The dual problem to segmentation is that of determining the boundaries of the segmented homogeneous regions. This approach has been popular for some time, since it allows one to build upon the well-investigated problem of edge detection (Section 5.3.1). Difficulties arise with this approach because noise can be responsible for spurious edges. Another major difficulty is that local edges need to be connected into topologically correct region boundaries. To address these issues, it was proposed to set the topology of the boundary to that of a sphere and then deform the geometry in a variational framework to match the edges. In 2D, the boundary is a closed curve, and this approach was named snakes (Section 5.3.2). Improvements of the technique include geometric active contours (Section 5.3.3) and conformal active contours (Section 5.3.4). All these techniques are generically referred to as active contours. Finally, as described in [66], most segmentation methods can be set in the elegant mathematical framework proposed by Mumford and Shah [68] (Section 5.3.7).
Consider the ideal case of a bright object 𝒪 on a dark background. The physical object is represented by its projections on the image I. The characteristic function 1𝒪 of the object is the ideal segmentation, and since the object is contrasted on the background, the variations of the intensity I are large on the boundary ∂ 𝒪. It is therefore natural to characterize the boundary ∂ 𝒪 as the locus of points where the norm of the gradient |∇I| is large. In fact, if ∂ 𝒪 is piecewise smooth, then |∇I| is a singular measure whose support is exactly ∂ 𝒪.

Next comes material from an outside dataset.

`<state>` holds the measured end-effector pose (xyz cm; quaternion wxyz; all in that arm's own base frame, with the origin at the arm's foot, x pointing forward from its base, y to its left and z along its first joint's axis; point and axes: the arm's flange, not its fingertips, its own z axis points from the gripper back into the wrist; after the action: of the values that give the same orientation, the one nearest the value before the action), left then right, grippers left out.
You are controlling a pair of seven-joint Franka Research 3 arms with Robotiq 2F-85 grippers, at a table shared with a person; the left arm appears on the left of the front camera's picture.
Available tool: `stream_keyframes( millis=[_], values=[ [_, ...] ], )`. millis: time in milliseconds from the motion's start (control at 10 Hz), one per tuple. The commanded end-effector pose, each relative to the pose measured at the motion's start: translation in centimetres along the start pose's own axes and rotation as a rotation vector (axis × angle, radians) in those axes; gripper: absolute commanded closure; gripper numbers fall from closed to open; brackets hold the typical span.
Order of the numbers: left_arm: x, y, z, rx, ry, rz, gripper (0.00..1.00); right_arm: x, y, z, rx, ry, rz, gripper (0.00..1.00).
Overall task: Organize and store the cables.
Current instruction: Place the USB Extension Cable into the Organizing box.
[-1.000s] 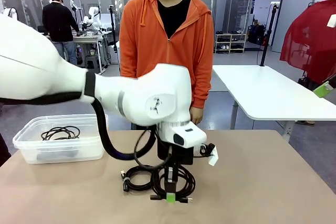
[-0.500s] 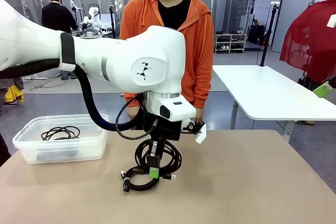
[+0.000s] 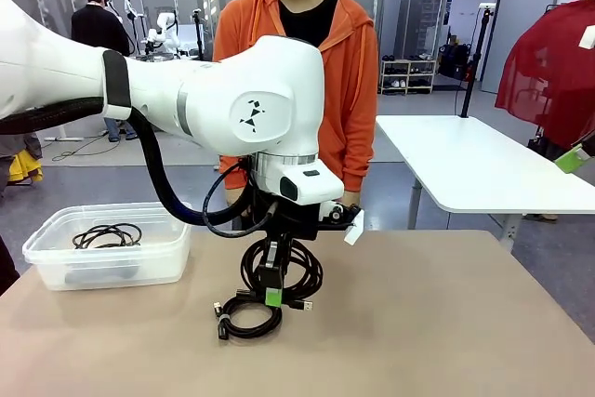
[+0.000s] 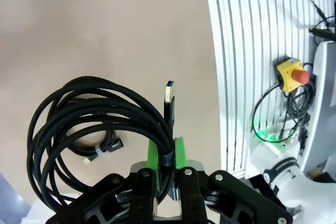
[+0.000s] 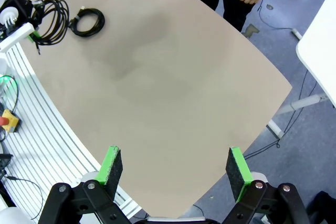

This is the approach taken in the 60’s and 70’s by Roberts [81] and Sobel [90], who proposed slightly different discrete convolution masks to approximate the gradient of digital images. Disadvantages with these approaches are that edges are not precisely localized and may be corrupted by noise. See Figure 5.3(b) is the result of a Sobel edge detector on a medical image. Note the thickness of the boundary of the heart ventricle as well as the presence of “spurious edges” due to noise. Canny [14] proposed to add a smoothing pre-processing step (to reduce the influence of the noise) as well as a thinning post-processing phase (to ensure that the edges are uniquely localized). See [26] for a survey and evaluation of edge detectors using gradient techniques.